L’idée selon laquelle c’est la seule période de développement qui va permettre de considérer le mécanisme de défense s’avère reposer sur une logique qui peut paraître rigide. En effet, nous pensons que c’est autant la nature du processus que le contexte qui le sous-tend et au sein duquel son expression va se déployer qui compte.

Nous pouvons exemplifier notre propos en prenant appui sur le modèle développé par Ferrant (2007). Dans cette optique, nous pouvons arguer qu’un enfant peut être en proie à une angoisse de castration elle-même potentiellement teintée et colorée d’autres formes d’angoisses en fonction de la diversité de ses expériences vécues. Nous pensons pour notre part qu’il en est de même pour les défenses. Si un enfant vit une situation similaire à une expérience passée qui avait suscité de l’angoisse et donc l’utilisation d’une défense, les défenses précoces liées à cette angoisse précoce se réactualiseront et pourront infiltrer en partie son organisation psychique et ainsi coexister avec les défenses dites de niveau « plus élaboré ». Dans cette optique, on comprend bien pourquoi il peut être réducteur de considérer

95 le mécanisme de défense du seul point de vue de la période de développement de laquelle il émerge. En effet, dans cette perspective, une majorité de défenses dites archaïques signerait quasi nécessairement un fonctionnement psychotique alors qu’on peut raisonnablement penser qu’elles soient la réponse à des angoisses archaïques qui colorent le fonctionnement psychique sans pour autant en constituer les principales modalités de fonctionnement. Ce positionnement n’est pas très éloigné des propositions de Bergeret (1972) selon qui l’on peut considérer les défenses en fonction du fait qu’elles défendent le moi ou le soi : les premières ayant trait plus particulièrement à l’accès à la position dépressive et à l’abord du complexe œdipien tandis que les secondes concernent plutôt le registre des défenses et angoisses primitives.

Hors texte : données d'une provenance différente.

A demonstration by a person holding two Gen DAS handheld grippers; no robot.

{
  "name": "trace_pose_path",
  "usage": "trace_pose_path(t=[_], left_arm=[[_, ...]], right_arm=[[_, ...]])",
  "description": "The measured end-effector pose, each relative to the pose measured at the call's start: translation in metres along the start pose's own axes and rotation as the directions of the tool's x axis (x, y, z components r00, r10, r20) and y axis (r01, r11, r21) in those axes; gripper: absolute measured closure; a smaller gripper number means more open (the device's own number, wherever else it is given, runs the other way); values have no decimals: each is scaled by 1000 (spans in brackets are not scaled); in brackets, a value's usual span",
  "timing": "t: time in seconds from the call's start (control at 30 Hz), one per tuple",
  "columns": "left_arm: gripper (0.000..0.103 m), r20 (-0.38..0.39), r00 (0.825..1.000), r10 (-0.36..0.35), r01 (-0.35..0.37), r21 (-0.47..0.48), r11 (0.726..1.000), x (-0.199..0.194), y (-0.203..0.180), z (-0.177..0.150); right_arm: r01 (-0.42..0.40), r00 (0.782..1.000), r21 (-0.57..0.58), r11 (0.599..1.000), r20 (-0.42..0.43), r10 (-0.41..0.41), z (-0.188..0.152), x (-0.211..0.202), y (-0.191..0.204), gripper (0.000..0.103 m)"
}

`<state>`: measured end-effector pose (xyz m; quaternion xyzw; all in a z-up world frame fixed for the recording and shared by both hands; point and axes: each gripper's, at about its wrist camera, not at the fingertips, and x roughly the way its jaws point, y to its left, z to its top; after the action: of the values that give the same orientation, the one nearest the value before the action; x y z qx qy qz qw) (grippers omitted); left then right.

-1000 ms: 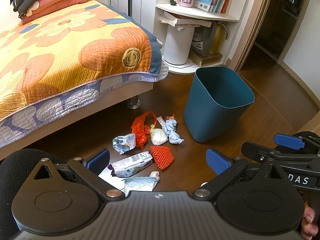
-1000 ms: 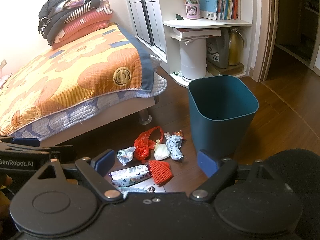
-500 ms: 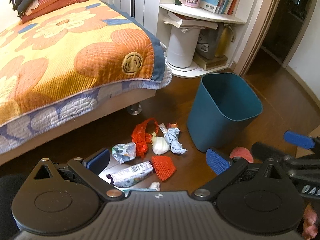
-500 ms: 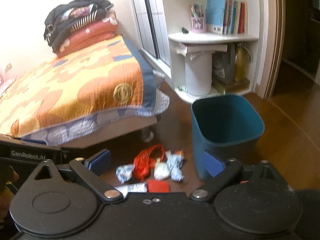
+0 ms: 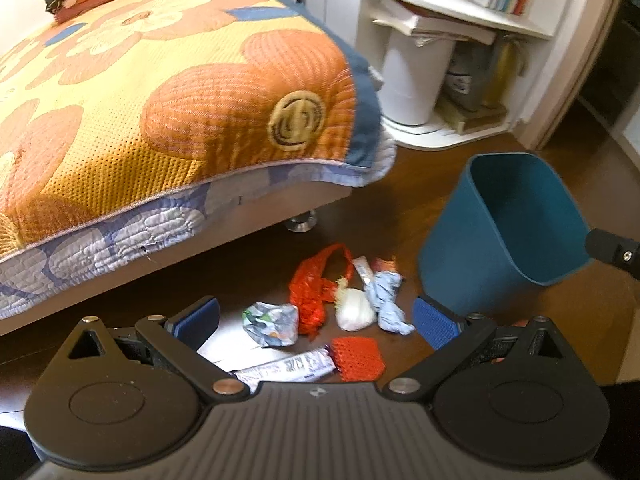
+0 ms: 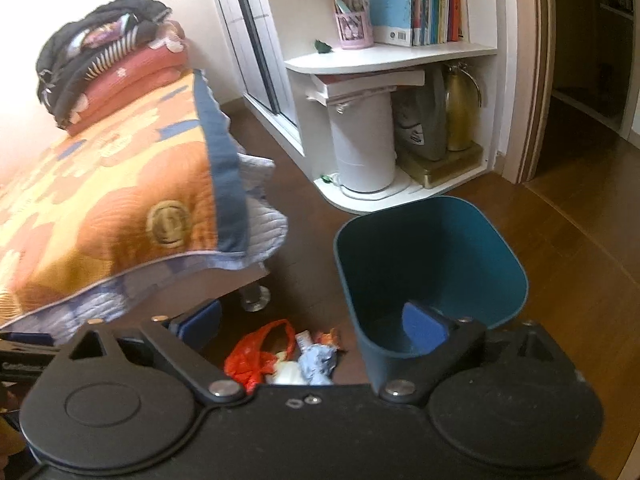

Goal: Collect trash
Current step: 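Grip the teal wastebasket rim with the right tool while the left tool approaches the trash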

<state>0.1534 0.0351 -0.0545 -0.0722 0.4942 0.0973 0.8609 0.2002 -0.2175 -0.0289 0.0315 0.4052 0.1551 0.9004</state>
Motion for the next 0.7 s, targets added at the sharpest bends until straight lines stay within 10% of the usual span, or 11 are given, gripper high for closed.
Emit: trace_pose_path(t=[0.37,0.7], left_arm=[[0,-87,996,2,0,19,1000,88,-17,32],[0,-164,985,-50,70,120,990,166,-82,38]], right_arm=[[106,992,-31,994,-62,-108,27,77,-38,23],[323,938,93,942,-167,-305,62,121,-150,26]])
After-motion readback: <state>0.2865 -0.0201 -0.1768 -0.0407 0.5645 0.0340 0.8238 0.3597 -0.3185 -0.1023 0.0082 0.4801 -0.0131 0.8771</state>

Nous nous positionnons donc en faveur d’une vision des défenses non plus seulement en fonction de leur période d’apparition, mais aussi plus finement en fonction des différents processus et paliers visés par le développement. La nuance entre les deux positions paraît négligeable mais est néanmoins de taille. En effet, il s’agit ici de considérer que des mécanismes de défense différents peuvent coexister au sein d’une même organisation psychique. Plus précisément encore, le recours à ce modèle nous permet d’une part, de prendre en compte la diversité des modes de défense utilisés par l’enfant, d’autre part de considérer les défenses non plus seulement sous l’angle psychopathologique mais comme ayant une fonction structurante et bénéfique quant au développement en tant qu’elles permettent à l’enfant d’accéder aux différents processus organisateurs.